Repository files navigation

RAG v2

rag-v2 is a document-grounded RAG project for LM Studio with two supported integration modes:

  • LM Studio plugin mode: a prompt-preprocessor plugin that enriches chats using attached files
  • MCP server mode: a stdio MCP server that exposes the same core retrieval logic as tools

The repository uses a workspace layout:

  • packages/core: transport-agnostic retrieval, ranking, evidence, and policy logic
  • packages/lmstudio-shared: LM Studio-specific shared helpers reused by plugin and MCP runtimes
  • packages/adapter-lmstudio: LM Studio plugin adapter and prompt-preprocessor flow
  • packages/mcp-server: MCP server adapter and stdio entrypoint

The goal is to keep one shared RAG implementation while supporting both LM Studio plugin workflows and MCP-hosted tool workflows.

What it does

When users provide documents, rag-v2 can:

  • inject full content for small inputs
  • retrieve and inject only the most relevant evidence for larger inputs
  • avoid wasteful retrieval on conversational, ambiguous, or likely unanswerable prompts
  • combine semantic retrieval with local lexical retrieval when helpful
  • rerank, dedupe, sanitize, and package evidence before it reaches the model

This makes easy cases faster, large-document cases more selective, and weak-evidence cases more grounded.

Core capabilities

Two context strategies

The system chooses between:

  • full-content injection for small files that fit comfortably in context
  • retrieval-driven injection for larger files where only the best evidence should be sent to the model

Answerability gate

Before retrieval, prompts can be classified as:

  • no-retrieval-needed
  • ambiguous
  • likely-unanswerable
  • retrieval-useful

This reduces unnecessary retrieval and helps avoid confident answers that are not actually grounded in the provided documents.

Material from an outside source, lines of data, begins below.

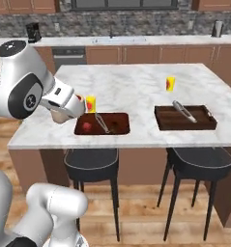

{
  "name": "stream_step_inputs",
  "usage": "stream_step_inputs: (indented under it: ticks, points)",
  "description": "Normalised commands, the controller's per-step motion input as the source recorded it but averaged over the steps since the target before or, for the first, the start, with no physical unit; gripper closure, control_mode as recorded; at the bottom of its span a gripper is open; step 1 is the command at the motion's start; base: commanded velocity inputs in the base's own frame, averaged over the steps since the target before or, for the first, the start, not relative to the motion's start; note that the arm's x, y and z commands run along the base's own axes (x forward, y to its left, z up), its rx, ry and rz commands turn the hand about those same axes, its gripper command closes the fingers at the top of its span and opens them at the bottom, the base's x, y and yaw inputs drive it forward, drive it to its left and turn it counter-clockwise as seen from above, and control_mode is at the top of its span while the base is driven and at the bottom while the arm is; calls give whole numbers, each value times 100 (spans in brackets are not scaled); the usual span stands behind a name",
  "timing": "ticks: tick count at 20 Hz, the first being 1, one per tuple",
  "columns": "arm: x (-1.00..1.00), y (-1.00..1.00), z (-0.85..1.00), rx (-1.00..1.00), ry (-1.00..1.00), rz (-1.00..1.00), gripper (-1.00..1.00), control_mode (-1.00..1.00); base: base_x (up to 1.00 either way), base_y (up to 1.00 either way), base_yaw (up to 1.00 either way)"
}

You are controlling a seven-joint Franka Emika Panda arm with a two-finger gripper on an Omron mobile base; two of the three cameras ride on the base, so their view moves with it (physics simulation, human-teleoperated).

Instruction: Gather the sweet potato and bell pepper from the fridge and place them on a tray on the dining counter. Then gather the steak and fish from the fridge and place them on the other tray.

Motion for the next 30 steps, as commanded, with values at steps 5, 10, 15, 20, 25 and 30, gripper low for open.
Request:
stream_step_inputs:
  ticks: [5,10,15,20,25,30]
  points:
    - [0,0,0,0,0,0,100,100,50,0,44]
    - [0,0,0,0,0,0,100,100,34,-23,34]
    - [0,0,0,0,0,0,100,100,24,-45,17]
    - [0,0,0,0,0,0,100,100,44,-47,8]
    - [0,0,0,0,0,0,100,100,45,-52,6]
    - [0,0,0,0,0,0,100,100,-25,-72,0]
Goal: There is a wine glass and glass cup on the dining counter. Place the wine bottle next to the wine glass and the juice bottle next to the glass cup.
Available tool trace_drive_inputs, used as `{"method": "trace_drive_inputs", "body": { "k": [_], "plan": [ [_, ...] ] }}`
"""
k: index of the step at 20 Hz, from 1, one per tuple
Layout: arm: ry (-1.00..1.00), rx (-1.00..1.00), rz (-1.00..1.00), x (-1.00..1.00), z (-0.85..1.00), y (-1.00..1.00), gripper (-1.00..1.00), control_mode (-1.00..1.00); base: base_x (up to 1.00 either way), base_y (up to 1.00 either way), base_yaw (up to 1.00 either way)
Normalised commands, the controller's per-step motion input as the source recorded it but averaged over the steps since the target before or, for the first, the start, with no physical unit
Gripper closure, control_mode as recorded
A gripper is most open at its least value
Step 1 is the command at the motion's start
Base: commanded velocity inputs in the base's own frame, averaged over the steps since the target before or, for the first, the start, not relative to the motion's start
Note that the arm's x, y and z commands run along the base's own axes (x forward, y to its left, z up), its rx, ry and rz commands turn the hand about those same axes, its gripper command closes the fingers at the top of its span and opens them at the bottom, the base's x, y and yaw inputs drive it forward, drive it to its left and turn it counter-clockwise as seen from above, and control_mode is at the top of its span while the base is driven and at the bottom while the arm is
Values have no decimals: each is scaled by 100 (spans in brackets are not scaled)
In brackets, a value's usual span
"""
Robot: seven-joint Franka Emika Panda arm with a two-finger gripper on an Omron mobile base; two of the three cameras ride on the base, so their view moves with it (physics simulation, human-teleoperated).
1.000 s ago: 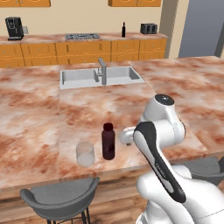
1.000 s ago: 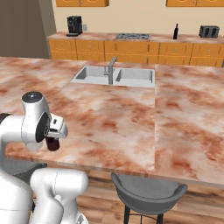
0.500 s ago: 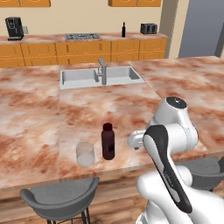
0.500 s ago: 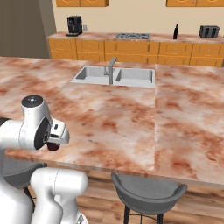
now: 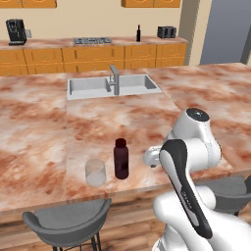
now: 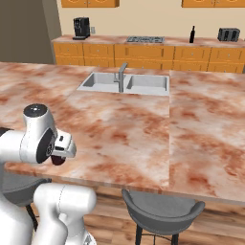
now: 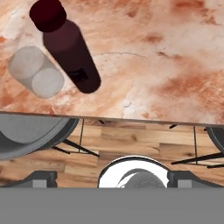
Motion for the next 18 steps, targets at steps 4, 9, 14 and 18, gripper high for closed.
{"method": "trace_drive_inputs", "body": {
  "k": [4, 9, 14, 18],
  "plan": [
    [0, 0, 0, 0, 0, 0, -100, 100, -41, 5, -3],
    [0, 0, 0, 0, 0, 0, -100, 100, -74, 1, -13],
    [0, 0, 0, 0, 0, 0, -100, 100, -60, 0, -39],
    [0, 0, 0, 0, 0, 0, -100, 100, 0, 1, -93]
  ]
}}
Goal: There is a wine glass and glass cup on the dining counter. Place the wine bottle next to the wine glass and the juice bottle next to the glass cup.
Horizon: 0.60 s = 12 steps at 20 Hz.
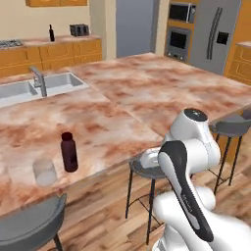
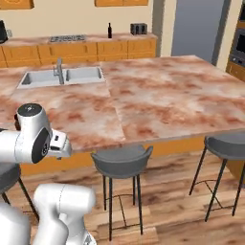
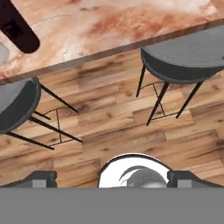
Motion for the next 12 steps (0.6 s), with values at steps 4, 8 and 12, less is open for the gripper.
{"method": "trace_drive_inputs", "body": {
  "k": [4, 8, 12],
  "plan": [
    [0, 0, 0, 0, 0, 0, -100, 100, 0, 0, -94],
    [0, 0, 0, 0, 0, 0, -100, 100, 0, 0, -97],
    [0, 0, 0, 0, 0, 0, -100, 100, 0, 0, -98]
  ]
}}
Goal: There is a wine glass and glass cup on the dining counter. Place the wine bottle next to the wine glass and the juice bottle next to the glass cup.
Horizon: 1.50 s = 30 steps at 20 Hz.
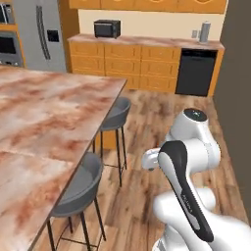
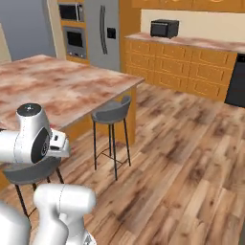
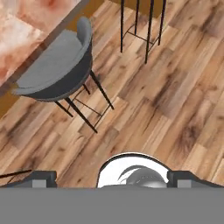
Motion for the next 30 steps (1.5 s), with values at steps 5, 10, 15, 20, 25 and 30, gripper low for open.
{"method": "trace_drive_inputs", "body": {
  "k": [5, 10, 15, 20, 25, 30],
  "plan": [
    [0, 0, 0, 0, 0, 0, -100, 100, -3, 1, -94],
    [0, 0, 0, 0, 0, 0, -100, 100, 18, -3, -73],
    [0, 0, 0, 0, 0, 0, -100, 100, 75, 6, -20],
    [0, 0, 0, 0, 0, 0, -100, 100, 86, 15, -4],
    [0, 0, 0, 0, 0, 0, -100, 100, 90, 16, 0],
    [0, 0, 0, 0, 0, 0, -100, 100, 89, 16, 0]
  ]
}}
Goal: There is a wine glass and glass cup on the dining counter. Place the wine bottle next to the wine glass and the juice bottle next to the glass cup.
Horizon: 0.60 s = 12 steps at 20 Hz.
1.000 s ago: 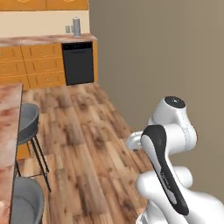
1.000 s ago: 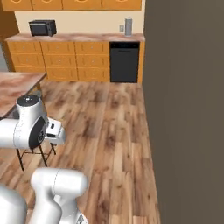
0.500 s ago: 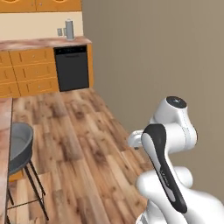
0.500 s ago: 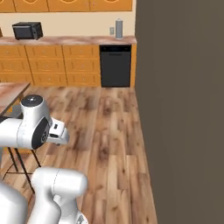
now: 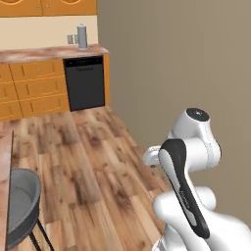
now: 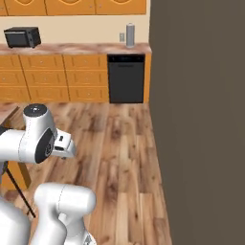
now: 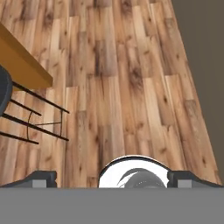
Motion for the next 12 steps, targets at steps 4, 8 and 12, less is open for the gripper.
{"method": "trace_drive_inputs", "body": {
  "k": [4, 8, 12],
  "plan": [
    [0, 0, 0, 0, 0, 0, -100, 100, 90, 15, 0],
    [0, 0, 0, 0, 0, 0, -100, 100, 90, 16, 0],
    [0, 0, 0, 0, 0, 0, -100, 100, 90, 21, 0]
  ]
}}
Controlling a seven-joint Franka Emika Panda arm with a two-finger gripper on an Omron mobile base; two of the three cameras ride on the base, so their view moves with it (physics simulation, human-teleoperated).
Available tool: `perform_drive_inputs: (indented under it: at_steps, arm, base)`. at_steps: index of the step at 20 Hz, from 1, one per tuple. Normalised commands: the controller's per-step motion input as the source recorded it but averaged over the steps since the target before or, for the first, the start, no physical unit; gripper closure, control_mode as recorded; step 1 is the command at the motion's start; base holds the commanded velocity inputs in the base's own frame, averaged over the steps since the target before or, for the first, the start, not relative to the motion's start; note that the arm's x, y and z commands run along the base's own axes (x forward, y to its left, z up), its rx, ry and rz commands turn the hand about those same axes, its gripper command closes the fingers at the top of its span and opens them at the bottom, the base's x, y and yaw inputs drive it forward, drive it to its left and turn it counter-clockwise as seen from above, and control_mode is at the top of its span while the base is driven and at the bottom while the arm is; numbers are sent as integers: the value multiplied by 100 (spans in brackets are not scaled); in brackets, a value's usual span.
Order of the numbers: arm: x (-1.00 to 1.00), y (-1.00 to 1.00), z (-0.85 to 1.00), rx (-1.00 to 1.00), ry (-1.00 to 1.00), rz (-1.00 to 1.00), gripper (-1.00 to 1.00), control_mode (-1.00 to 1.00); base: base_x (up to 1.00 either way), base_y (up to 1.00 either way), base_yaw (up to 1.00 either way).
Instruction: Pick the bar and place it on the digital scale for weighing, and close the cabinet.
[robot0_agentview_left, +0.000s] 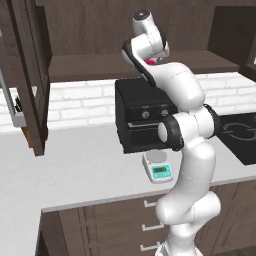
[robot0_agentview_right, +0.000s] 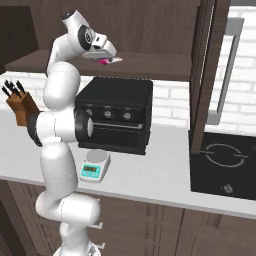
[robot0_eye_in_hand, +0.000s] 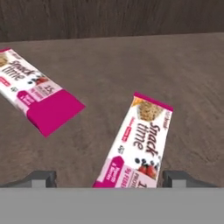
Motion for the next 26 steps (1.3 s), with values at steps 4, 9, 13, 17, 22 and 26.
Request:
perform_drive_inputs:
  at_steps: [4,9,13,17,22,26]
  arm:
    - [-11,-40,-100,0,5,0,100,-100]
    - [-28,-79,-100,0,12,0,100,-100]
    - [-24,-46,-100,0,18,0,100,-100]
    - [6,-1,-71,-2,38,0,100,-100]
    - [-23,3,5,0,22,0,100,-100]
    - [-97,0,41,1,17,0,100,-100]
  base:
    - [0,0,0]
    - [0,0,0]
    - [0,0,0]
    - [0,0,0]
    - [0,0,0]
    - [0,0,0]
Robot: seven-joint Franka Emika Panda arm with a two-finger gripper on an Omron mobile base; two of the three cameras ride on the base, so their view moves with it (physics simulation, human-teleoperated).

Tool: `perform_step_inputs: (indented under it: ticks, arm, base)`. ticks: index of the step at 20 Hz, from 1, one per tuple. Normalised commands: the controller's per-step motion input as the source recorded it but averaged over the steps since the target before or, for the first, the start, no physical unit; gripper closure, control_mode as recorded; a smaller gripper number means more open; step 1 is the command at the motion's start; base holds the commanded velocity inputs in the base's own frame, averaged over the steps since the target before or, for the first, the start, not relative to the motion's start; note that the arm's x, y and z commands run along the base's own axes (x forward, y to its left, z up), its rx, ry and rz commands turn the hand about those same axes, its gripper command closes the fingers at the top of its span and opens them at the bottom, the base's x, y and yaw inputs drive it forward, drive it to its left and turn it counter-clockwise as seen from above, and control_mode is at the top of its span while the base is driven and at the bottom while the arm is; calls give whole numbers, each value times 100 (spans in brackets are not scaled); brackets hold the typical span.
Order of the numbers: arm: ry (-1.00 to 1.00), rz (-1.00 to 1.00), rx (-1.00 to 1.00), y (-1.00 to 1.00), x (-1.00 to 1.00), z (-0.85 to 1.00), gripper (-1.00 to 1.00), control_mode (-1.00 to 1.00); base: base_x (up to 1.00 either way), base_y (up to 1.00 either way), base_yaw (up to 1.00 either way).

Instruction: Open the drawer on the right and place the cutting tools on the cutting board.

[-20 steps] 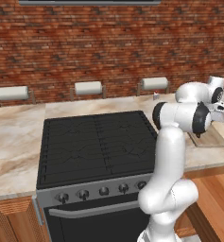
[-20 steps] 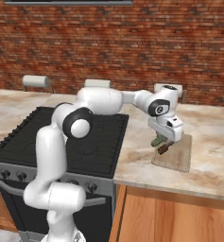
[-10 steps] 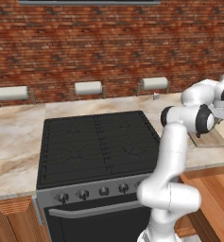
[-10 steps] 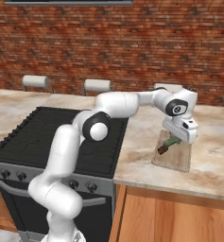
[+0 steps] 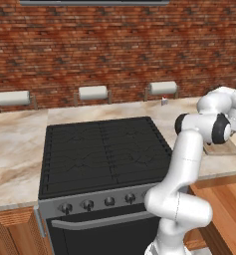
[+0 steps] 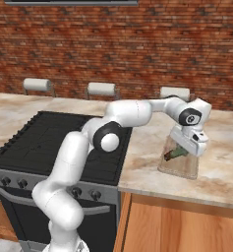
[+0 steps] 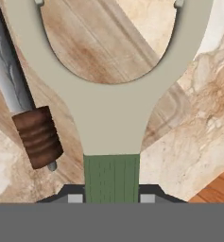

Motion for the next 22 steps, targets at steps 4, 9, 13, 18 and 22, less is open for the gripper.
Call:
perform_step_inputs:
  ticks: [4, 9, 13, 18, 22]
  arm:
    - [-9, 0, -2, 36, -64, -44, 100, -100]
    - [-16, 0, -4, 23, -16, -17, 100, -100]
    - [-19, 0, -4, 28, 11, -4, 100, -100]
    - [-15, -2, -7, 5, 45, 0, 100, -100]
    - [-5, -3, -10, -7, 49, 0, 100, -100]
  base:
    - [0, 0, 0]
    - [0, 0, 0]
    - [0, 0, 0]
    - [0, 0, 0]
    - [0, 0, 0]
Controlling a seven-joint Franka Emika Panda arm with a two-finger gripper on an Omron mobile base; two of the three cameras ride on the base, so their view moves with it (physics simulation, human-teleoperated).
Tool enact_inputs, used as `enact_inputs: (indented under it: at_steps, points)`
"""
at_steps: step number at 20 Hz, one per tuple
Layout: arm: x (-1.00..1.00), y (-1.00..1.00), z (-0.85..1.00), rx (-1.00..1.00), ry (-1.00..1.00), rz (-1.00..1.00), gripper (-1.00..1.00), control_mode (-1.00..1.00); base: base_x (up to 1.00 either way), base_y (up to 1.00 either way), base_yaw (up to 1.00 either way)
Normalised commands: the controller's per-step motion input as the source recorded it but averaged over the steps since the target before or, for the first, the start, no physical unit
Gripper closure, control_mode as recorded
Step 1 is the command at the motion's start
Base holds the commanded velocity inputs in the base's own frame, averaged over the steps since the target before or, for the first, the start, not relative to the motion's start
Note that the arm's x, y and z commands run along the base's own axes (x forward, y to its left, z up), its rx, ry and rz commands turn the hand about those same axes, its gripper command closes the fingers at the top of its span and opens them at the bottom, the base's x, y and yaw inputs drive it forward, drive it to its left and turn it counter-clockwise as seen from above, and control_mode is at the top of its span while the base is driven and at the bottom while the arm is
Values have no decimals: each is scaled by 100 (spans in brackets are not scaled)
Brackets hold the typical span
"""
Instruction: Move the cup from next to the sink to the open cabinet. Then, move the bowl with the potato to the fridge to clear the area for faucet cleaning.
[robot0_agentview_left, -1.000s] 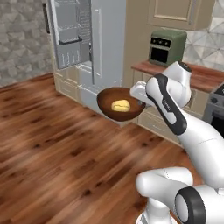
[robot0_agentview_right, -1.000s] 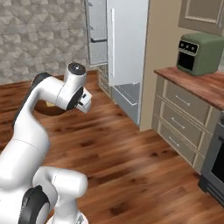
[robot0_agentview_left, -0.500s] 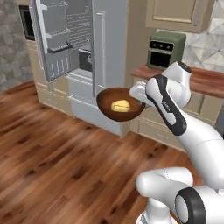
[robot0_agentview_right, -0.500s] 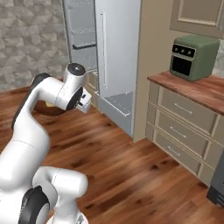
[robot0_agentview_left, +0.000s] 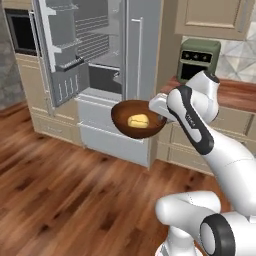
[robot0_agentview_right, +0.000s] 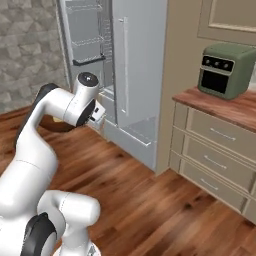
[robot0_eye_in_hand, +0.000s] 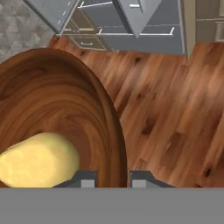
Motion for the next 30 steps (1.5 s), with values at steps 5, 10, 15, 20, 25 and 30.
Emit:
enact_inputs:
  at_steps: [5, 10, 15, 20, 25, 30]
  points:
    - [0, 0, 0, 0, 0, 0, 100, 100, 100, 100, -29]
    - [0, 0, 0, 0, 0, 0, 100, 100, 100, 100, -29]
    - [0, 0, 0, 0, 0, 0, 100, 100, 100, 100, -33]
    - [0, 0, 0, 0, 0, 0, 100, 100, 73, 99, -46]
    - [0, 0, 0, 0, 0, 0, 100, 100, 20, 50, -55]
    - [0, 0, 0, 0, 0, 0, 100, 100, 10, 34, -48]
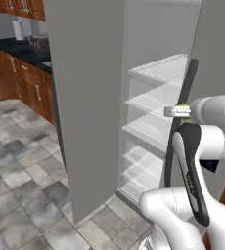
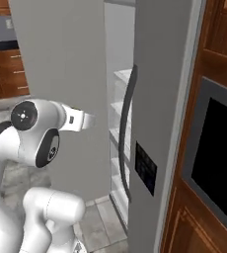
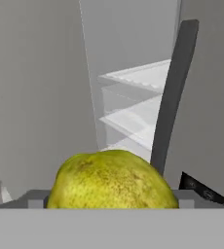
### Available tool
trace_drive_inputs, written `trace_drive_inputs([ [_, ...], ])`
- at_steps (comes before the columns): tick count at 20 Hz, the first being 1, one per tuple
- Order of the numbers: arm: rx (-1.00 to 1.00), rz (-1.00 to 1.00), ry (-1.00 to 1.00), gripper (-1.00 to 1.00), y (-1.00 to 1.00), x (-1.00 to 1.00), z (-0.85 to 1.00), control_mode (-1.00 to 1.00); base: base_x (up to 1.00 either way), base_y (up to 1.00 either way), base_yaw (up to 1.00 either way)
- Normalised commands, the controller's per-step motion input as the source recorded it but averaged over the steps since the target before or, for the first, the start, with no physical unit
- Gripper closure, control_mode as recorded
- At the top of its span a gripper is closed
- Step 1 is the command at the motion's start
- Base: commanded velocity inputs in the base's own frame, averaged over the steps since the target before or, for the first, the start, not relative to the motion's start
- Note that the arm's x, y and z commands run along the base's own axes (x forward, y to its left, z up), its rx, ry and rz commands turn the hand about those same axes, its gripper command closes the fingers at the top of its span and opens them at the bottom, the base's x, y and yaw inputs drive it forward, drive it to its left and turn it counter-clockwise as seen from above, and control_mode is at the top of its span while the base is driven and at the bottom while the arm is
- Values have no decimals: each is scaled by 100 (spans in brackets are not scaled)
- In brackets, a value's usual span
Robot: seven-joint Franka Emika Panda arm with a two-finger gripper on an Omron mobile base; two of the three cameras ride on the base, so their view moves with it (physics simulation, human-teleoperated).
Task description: Retrieve the pear and banana from the fridge and place them into the bowl on the dining table.
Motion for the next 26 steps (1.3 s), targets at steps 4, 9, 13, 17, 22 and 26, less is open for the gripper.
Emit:
trace_drive_inputs([
  [4,0,0,0,100,0,0,0,100,-63,14,52],
  [9,0,0,0,100,0,0,0,100,-74,21,51],
  [13,0,0,0,100,0,0,0,100,-85,27,49],
  [17,0,0,0,100,0,0,0,100,-92,29,45],
  [22,0,0,0,100,0,0,0,100,-82,34,39],
  [26,0,0,0,100,0,0,0,100,-69,38,34],
])
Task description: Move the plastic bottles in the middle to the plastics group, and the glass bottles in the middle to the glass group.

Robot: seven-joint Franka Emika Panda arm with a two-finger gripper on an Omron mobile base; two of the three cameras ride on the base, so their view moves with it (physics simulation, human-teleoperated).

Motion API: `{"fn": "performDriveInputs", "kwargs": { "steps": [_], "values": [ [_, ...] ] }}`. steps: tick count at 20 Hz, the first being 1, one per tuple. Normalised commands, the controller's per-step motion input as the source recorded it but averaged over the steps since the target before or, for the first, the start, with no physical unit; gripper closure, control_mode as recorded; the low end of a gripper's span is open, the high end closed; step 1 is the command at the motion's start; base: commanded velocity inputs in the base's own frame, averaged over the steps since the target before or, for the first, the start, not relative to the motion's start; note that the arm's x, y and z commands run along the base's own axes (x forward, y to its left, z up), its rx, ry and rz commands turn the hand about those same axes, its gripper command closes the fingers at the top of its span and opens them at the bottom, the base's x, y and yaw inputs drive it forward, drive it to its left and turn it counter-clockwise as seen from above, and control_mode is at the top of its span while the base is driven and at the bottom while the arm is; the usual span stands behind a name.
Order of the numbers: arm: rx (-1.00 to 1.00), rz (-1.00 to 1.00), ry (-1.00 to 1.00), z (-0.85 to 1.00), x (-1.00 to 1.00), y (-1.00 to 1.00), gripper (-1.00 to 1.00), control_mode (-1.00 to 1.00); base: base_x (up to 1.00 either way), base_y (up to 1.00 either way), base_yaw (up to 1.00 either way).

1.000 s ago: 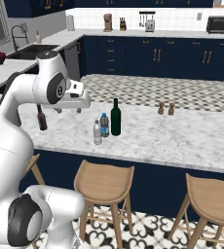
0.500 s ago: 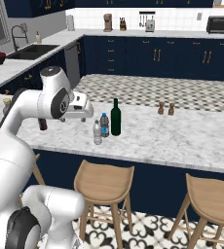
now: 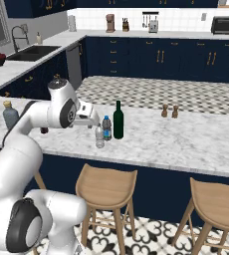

Deterministic multi-query retrieval

For retrieval-heavy prompts, the system can generate multiple query variants such as:

  • original
  • keywords
  • decomposed
  • quoted-span

These variants are fused into a shared candidate pool to improve recall.

Optional hybrid retrieval

Hybrid mode combines:

  • LM Studio semantic retrieval
  • local lexical retrieval over parsed document content

This is especially useful for exact phrases, rare terms, section titles, and quoted spans.

Fusion and reranking

After retrieval, candidates can be:

  • fused across query variants
  • merged across semantic and lexical sources
  • reranked with a lightweight heuristic reranker

The reranker favors answer-useful evidence, not just semantic similarity.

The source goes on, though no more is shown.